Among the laws Mr. Obama has signed while president is one that allows people to carry concealed weapons in national parks and in checked luggage on Amtrak trains. The Brady campaign also complained in 2010 that Mr. Obama “muzzled Cabinet members who expressed any support for stronger gun laws and failed to appoint permanent leadership at the agency that polices the gun industry,” and that “this White House even voiced no objection to people carrying guns near Presidential events.” 

NRA releases anti-Obama ad

Even though TV stations can (and have in the past) refused 3rd party ads, it seems that the money the ads brought into the local stations was more important than the truth and their integrity.

Not too mention that the volume of ads in the swing states turned people off the message or drowned out even local races and issues.

3. Republican efforts at voting suppression

This really burns me up. Elected officials, all Republicans, have worked really hard to make it as hard to vote as possible. After living though the suppression efforts of Ken Blackwell during the 2004 election, this election we get a repeat from current Secretary of State Jon Husted.

A last-minute directive issued by Ohio Secretary of State Jon Husted (R) could invalidate legal provisional ballots. Ohio is widely viewed as the most critical state for both presidential campaigns and — with some polls showing a close race — the 11th-hour move could swing the entire election.

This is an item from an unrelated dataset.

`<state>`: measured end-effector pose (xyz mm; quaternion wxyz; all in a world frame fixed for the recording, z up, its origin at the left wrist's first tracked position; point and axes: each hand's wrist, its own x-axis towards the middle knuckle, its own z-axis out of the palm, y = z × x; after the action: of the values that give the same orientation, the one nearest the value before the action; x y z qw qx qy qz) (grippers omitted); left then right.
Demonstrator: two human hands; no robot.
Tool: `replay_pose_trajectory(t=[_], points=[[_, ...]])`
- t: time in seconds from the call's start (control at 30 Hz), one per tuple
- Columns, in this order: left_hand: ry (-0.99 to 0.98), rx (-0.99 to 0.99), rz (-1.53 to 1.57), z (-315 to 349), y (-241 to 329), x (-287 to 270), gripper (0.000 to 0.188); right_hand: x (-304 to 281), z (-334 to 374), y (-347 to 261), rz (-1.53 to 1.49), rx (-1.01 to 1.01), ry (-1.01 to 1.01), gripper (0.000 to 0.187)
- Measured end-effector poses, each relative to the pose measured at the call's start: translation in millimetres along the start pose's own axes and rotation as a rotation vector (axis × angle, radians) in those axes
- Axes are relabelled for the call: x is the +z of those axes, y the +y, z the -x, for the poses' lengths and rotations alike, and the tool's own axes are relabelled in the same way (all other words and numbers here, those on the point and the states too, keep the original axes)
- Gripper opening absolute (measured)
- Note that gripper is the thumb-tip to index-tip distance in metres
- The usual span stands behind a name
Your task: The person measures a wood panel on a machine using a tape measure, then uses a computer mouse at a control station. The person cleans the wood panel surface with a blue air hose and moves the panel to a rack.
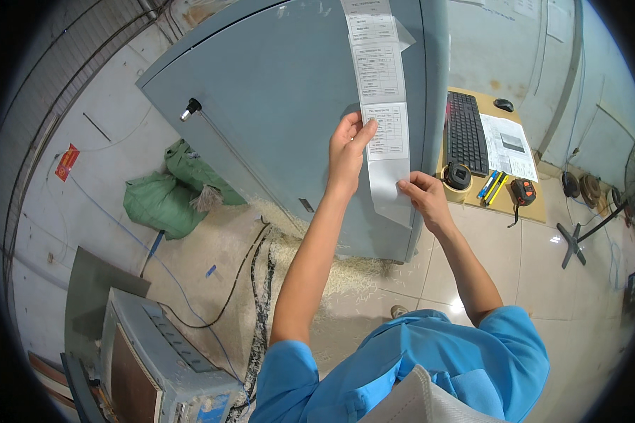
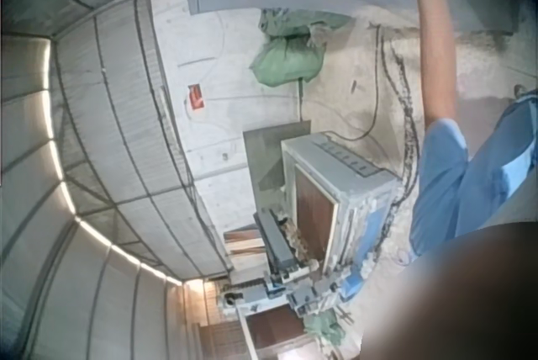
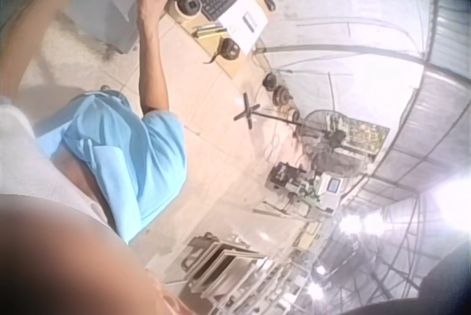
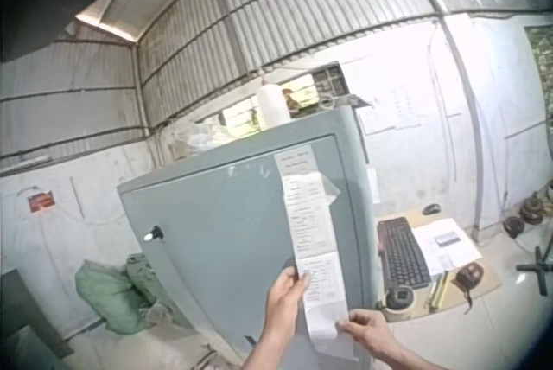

The directive, issued Friday, lays out the requirements for submitting a provisional ballot. The directive includes a form which puts the burden on the voter to correctly record the form of ID provided to election officials. Husted also instructed election officials that if the form is not filled out correctly by a voter, the ballot should not be counted.

Last-Minute Ohio Directive Could Trash Legal Votes And Swing The Election

If you have to stop people from voting to win, then your ideas suck.

e-card with words If you have to stop people from voting to win your ideas suck

My fingers are crossed that the people and issues I supported win on Tuesday. I know many people who are sick of the election but please, if you haven’t yet, VOTE!